My Epsom Salt? I took another look at the label. It is not anhydrous; it is the heptahydrate, MgSO4•7H2O. I put some in a test tube with water, stirred it with a thermometer (the most primitive calorimeter ever devised) and watched the temperature go down. The solution process is endothermic because the ions in the solid are already hydrated. I certainly wasn't going to melt much ice by throwing a cooling agent on it.

What about the 20 million tons of rock salt that were scattered onto our U.S. roads and highways last winter? Because ∆ Hsol for NaCl is close to zero, it neither gives nor takes heat from the ice.

Then how does it work? It's a simple matter of shifting the equilibrium H2O (s) ↔ H2O (l).

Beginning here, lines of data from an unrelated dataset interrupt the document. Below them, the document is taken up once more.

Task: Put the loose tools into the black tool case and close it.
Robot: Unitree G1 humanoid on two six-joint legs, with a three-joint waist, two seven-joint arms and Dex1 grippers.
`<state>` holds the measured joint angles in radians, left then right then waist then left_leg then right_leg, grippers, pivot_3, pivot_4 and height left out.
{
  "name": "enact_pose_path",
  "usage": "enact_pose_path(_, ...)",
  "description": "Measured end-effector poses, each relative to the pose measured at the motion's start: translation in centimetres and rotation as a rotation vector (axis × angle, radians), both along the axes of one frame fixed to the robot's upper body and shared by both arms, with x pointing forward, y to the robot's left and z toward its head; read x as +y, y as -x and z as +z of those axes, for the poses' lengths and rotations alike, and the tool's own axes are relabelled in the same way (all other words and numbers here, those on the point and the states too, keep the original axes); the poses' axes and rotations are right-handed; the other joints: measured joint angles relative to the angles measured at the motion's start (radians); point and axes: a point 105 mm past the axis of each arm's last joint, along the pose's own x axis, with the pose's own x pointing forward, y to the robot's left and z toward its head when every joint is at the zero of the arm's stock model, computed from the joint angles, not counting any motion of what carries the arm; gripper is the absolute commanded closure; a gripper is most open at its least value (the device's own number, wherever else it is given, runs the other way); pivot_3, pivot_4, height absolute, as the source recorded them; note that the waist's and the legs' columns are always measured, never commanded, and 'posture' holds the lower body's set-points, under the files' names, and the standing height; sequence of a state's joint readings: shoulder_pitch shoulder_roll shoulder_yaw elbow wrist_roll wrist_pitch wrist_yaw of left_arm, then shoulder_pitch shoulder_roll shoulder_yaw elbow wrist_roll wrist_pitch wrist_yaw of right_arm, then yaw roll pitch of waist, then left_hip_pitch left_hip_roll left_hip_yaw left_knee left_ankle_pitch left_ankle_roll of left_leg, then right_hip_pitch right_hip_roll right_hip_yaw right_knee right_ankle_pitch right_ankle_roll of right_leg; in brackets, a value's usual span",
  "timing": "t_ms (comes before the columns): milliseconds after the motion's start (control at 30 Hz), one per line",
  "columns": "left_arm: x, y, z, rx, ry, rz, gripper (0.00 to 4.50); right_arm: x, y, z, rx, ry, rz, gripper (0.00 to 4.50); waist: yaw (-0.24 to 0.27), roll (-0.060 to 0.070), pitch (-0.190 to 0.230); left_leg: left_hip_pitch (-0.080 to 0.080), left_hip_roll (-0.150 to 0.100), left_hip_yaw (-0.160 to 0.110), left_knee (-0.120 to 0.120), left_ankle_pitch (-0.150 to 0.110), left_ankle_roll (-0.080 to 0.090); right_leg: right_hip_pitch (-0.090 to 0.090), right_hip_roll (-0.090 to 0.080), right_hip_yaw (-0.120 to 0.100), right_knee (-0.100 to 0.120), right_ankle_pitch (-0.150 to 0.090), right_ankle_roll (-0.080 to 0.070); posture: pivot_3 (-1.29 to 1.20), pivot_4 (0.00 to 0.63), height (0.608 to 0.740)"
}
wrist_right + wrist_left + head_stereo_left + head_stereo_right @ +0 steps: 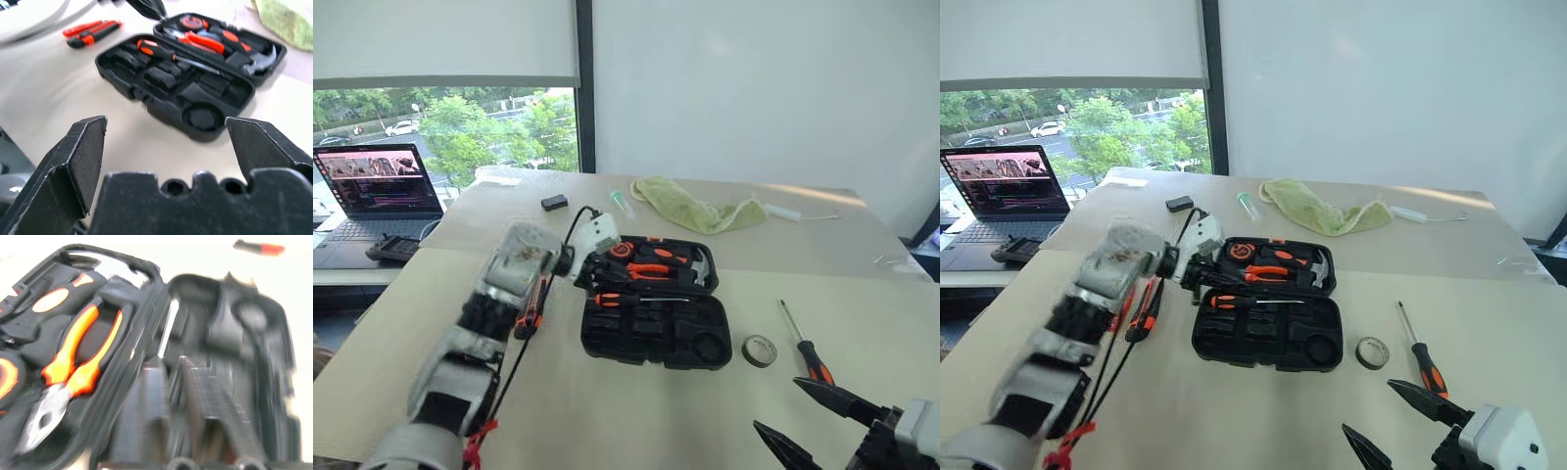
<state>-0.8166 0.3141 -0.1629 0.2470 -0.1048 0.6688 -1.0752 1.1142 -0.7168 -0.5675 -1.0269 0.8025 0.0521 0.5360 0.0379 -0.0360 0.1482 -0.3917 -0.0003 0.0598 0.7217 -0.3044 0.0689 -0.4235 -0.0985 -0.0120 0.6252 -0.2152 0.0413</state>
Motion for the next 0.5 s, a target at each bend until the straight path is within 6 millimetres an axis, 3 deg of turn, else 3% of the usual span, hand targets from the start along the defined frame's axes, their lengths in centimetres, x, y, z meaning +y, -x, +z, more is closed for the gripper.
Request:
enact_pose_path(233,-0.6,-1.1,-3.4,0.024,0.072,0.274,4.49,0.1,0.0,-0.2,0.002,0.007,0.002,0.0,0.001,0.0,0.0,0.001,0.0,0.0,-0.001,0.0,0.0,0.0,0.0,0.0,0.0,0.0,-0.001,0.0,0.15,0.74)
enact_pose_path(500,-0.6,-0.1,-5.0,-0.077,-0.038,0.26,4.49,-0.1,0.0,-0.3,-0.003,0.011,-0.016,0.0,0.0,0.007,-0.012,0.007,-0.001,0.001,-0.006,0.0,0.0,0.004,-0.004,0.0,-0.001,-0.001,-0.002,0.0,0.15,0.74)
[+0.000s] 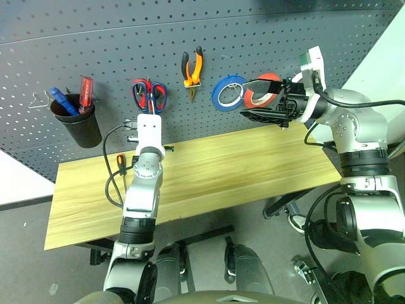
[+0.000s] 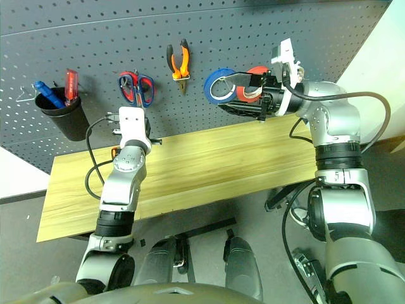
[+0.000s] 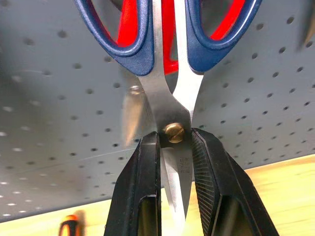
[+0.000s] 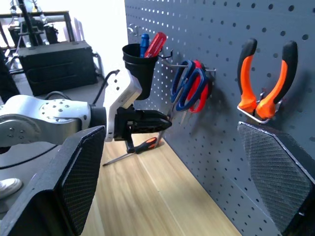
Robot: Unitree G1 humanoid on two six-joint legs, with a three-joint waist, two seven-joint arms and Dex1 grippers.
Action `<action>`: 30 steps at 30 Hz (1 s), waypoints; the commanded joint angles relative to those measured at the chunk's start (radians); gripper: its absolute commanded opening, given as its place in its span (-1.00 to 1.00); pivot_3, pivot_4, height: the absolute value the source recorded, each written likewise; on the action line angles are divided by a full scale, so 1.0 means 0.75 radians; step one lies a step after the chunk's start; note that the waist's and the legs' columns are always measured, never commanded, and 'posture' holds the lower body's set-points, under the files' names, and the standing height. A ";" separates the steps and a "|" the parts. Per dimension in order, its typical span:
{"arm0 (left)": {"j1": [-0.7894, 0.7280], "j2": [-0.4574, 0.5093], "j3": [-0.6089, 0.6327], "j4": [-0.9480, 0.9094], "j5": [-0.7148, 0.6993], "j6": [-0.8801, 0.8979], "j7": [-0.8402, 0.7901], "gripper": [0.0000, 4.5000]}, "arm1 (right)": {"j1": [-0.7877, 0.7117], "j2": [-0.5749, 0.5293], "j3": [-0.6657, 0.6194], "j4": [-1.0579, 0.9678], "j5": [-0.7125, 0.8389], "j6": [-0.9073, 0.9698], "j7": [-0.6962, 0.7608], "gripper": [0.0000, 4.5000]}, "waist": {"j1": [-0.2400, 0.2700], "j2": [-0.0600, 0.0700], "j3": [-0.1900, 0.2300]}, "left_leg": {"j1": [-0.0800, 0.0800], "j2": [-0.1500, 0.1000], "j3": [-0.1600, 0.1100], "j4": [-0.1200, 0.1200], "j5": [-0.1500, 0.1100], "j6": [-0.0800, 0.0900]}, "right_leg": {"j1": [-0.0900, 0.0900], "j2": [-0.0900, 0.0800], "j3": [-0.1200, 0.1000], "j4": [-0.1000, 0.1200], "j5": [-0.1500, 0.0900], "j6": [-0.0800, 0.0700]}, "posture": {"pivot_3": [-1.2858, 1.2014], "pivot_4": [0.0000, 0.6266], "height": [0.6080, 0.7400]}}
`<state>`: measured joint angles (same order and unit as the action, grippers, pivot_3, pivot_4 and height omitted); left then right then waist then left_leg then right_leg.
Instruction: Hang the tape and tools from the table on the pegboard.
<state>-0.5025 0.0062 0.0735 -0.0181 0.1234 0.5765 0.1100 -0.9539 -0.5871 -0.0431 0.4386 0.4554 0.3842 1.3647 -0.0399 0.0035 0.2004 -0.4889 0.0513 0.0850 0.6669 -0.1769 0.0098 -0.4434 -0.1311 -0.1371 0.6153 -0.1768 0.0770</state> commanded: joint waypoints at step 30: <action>0.603 0.277 0.202 -0.592 -0.181 0.078 -0.199 0.99 | 0.184 0.049 0.076 -0.268 0.058 0.223 -0.073 1.00 | 0.038 0.009 -0.009 | -0.010 0.030 0.002 -0.015 -0.001 -0.004 | -0.001 0.023 0.003 -0.037 0.029 -0.011 | 0.07 -0.58 1.00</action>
<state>-0.0444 0.2175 0.2126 -0.4591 -0.0276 0.6100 -0.0620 -0.8084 -0.5535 0.0285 0.2754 0.4795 0.5423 1.3199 -0.0112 0.0101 0.1935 -0.4939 0.0760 0.0954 0.6514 -0.1772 0.0071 -0.4473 -0.1145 -0.1279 0.5992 -0.1559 0.0676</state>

As soon as some salt dissolves in the ice's surface film, the solute ions interfere with the H2O (l) molecules' (leftward) ability to join the solid lattice, and the equilibrium therefore shifts to the right: toward less solid and more solution. That is, the ice dissolves in the solution. Pardon my vernacular, but that ain't melting, and it ain't no freezing point depression phenomenon, neither. Yes, the solution's freezing point is lower than that of pure water, but so what? Our practical concern here is with ice dissolving into the solution, not the solution freezing into ice.

Advice to chemistry textbook authors: Take your "salt melts ice" baloney out of the Colligative Properties chapter and put it where it belongs: in your discussion of Equilibrium.